[WORK ORDER]: Line by line, print the records exactly.

○ ○ ○

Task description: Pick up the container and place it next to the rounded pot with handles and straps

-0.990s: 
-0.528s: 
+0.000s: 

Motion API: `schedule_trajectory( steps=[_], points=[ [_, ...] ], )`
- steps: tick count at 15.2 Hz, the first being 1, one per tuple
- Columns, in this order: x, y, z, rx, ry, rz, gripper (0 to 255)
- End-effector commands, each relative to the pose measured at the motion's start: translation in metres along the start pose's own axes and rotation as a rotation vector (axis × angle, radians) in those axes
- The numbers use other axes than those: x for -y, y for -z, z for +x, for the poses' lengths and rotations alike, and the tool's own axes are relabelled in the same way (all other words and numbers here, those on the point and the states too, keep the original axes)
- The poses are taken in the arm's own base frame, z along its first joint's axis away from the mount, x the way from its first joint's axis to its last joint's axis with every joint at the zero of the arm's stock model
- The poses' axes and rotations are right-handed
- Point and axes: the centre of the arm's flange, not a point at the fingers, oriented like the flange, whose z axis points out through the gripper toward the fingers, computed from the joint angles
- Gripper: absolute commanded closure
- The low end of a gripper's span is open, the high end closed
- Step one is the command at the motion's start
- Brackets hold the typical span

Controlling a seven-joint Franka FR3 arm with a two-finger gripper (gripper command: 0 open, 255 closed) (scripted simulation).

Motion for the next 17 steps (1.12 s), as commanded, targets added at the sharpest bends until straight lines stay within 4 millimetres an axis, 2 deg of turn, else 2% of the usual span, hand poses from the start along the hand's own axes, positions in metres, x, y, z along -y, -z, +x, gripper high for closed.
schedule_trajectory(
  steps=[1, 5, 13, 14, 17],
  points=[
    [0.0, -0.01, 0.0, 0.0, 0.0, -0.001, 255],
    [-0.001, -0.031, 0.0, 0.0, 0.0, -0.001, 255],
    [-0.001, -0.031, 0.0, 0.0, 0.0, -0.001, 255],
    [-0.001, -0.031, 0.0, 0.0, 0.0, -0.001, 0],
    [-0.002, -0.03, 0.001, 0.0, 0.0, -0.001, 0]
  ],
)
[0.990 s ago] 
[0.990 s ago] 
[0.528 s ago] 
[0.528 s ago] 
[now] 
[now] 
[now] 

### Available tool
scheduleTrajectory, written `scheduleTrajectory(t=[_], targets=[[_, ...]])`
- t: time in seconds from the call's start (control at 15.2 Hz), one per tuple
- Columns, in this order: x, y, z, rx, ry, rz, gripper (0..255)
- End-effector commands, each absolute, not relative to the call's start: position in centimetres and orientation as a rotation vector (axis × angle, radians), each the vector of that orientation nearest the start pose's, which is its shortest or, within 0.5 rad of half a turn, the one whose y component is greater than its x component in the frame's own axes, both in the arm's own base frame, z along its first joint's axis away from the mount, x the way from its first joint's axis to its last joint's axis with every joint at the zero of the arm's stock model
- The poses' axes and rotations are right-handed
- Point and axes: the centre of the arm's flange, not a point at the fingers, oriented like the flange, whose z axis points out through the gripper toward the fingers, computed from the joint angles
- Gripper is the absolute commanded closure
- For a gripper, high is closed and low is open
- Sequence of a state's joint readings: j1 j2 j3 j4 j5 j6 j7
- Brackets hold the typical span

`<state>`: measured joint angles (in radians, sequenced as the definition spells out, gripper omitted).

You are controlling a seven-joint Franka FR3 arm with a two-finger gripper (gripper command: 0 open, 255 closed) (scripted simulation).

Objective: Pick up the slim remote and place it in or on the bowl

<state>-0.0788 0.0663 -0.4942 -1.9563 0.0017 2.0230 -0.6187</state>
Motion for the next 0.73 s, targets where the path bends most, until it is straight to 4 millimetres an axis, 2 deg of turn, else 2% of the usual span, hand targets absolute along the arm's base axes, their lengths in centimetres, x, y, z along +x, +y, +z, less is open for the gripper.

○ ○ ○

[ANSWER TO THE PROBLEM]:
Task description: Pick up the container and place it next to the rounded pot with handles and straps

-0.990s: 
-0.528s: 
+0.000s: 

Motion API: `schedule_trajectory( steps=[_], points=[ [_, ...] ], )`
- steps: tick count at 15.2 Hz, the first being 1, one per tuple
- Columns, in this order: x, y, z, rx, ry, rz, gripper (0 to 255)
- End-effector commands, each relative to the pose measured at the motion's start: translation in metres along the start pose's own axes and rotation as a rotation vector (axis × angle, radians) in those axes
- The numbers use other axes than those: x for -y, y for -z, z for +x, for the poses' lengths and rotations alike, and the tool's own axes are relabelled in the same way (all other words and numbers here, those on the point and the states too, keep the original axes)
- The poses are taken in the arm's own base frame, z along its first joint's axis away from the mount, x the way from its first joint's axis to its last joint's axis with every joint at the zero of the arm's stock model
- The poses' axes and rotations are right-handed
- Point and axes: the centre of the arm's flange, not a point at the fingers, oriented like the flange, whose z axis points out through the gripper toward the fingers, computed from the joint angles
- Gripper: absolute commanded closure
- The low end of a gripper's span is open, the high end closed
- Step one is the command at the motion's start
- Brackets hold the typical span

Controlling a seven-joint Franka FR3 arm with a two-finger gripper (gripper command: 0 open, 255 closed) (scripted simulation).

Motion for the next 17 steps (1.12 s), as commanded, targets added at the sharpest bends until straight lines stay within 4 millimetres an axis, 2 deg of turn, else 2% of the usual span, hand poses from the start along the hand's own axes, positions in metres, x, y, z along -y, -z, +x, gripper high for closed.
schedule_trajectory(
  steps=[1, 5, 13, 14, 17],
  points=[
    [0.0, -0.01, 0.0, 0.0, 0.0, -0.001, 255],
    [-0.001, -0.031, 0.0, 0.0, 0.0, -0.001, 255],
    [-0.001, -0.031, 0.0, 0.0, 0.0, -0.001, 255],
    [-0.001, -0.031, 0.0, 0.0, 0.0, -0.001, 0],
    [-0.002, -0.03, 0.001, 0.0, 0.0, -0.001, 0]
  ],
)
[0.990 s ago] 
[0.990 s ago] 
[0.528 s ago] 
[0.528 s ago] 
[now] 
[now] 
[now] 

### Available tool
scheduleTrajectory, written `scheduleTrajectory(t=[_], targets=[[_, ...]])`
- t: time in seconds from the call's start (control at 15.2 Hz), one per tuple
- Columns, in this order: x, y, z, rx, ry, rz, gripper (0..255)
- End-effector commands, each absolute, not relative to the call's start: position in centimetres and orientation as a rotation vector (axis × angle, radians), each the vector of that orientation nearest the start pose's, which is its shortest or, within 0.5 rad of half a turn, the one whose y component is greater than its x component in the frame's own axes, both in the arm's own base frame, z along its first joint's axis away from the mount, x the way from its first joint's axis to its last joint's axis with every joint at the zero of the arm's stock model
- The poses' axes and rotations are right-handed
- Point and axes: the centre of the arm's flange, not a point at the fingers, oriented like the flange, whose z axis points out through the gripper toward the fingers, computed from the joint angles
- Gripper is the absolute commanded closure
- For a gripper, high is closed and low is open
- Sequence of a state's joint readings: j1 j2 j3 j4 j5 j6 j7
- Brackets hold the typical span

`<state>`: measured joint angles (in radians, sequenced as the definition spells out, gripper omitted).

You are controlling a seven-joint Franka FR3 arm with a two-finger gripper (gripper command: 0 open, 255 closed) (scripted simulation).

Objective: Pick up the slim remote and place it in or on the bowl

<state>-0.0788 0.0663 -0.4942 -1.9563 0.0017 2.0230 -0.6187</state>
Motion for the next 0.73 s, targets where the path bends most, until it is straight to 4 millimetres an axis, 2 deg of turn, else 2% of the usual span, hand targets absolute along the arm's base axes, their lengths in centimetres, x, y, z along +x, +y, +z, less is open for the gripper.

This concludes the answer to the exercise.